There is no question that investing in stocks involves risk. This has been shown by the many stock market crashes throughout history. During the start of the COVID-19 crisis, the stock market lost 34% of its value from its peak to its trough.1 That was scary enough, but at the start of the Great Depression, the stock market lost 87% of its value.2

Despite this risk, virtually all economists and finance professionals still recommend we invest in stocks. Why?

Because over the long term, the stock market has consistently provided high returns.

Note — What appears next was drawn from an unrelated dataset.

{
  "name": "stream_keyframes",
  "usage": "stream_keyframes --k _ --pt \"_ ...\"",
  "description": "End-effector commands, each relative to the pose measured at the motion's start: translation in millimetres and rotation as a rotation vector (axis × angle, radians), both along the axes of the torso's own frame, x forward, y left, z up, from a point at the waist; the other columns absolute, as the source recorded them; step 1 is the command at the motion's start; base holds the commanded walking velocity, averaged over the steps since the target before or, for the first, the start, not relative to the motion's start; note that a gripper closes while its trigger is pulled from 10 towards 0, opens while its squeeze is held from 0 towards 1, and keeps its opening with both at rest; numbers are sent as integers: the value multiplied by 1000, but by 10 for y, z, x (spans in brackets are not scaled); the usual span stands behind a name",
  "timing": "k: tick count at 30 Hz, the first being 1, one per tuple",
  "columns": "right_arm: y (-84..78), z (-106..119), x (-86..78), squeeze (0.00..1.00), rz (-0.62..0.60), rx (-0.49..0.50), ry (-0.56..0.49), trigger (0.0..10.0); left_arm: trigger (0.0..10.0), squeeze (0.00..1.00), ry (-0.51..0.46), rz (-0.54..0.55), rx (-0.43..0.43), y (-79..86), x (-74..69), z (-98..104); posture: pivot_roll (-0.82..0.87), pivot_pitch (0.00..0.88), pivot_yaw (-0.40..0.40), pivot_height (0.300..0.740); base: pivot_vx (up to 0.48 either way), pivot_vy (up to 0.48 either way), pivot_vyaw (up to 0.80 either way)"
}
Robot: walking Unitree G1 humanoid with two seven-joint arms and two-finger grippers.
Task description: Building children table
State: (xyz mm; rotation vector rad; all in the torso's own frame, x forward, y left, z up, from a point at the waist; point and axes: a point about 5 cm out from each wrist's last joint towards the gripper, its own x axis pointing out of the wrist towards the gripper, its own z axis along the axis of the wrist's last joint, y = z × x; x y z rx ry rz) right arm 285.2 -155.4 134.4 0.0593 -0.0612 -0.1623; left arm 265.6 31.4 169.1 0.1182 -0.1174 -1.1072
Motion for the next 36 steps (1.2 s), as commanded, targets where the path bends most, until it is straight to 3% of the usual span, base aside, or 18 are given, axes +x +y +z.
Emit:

US Total Stock Returns from 1871-2020

This graph shows the incredible returns of the US stock market between 1870 and 2020.3 The graph has a log scale, meaning that American businesses have grown exponentially over time. If a family (multi-generational or a vampire) invested $10,000 in the overall stock market in 1871, it grew to $1.3 million by 1950 and $101 million by 2000. This is roughly a 6.7% return per year after adjusting for inflation.

These 150 years included pandemics, major cultural upheavals, wars (including the world wars), terrorist attacks and many other frightening periods when the world seemed poised to change permanently.

Despite all this, the markets grew relentlessly. There was no 20-year period over which US stocks lost money.

There is also no guarantee that the future will repeat the past. But since the market has such a consistent history of going up, an investor should have strong reasons or evidence before betting that it will go down. They should certainly have more than a gut feeling or a recommendation from a TV commentator.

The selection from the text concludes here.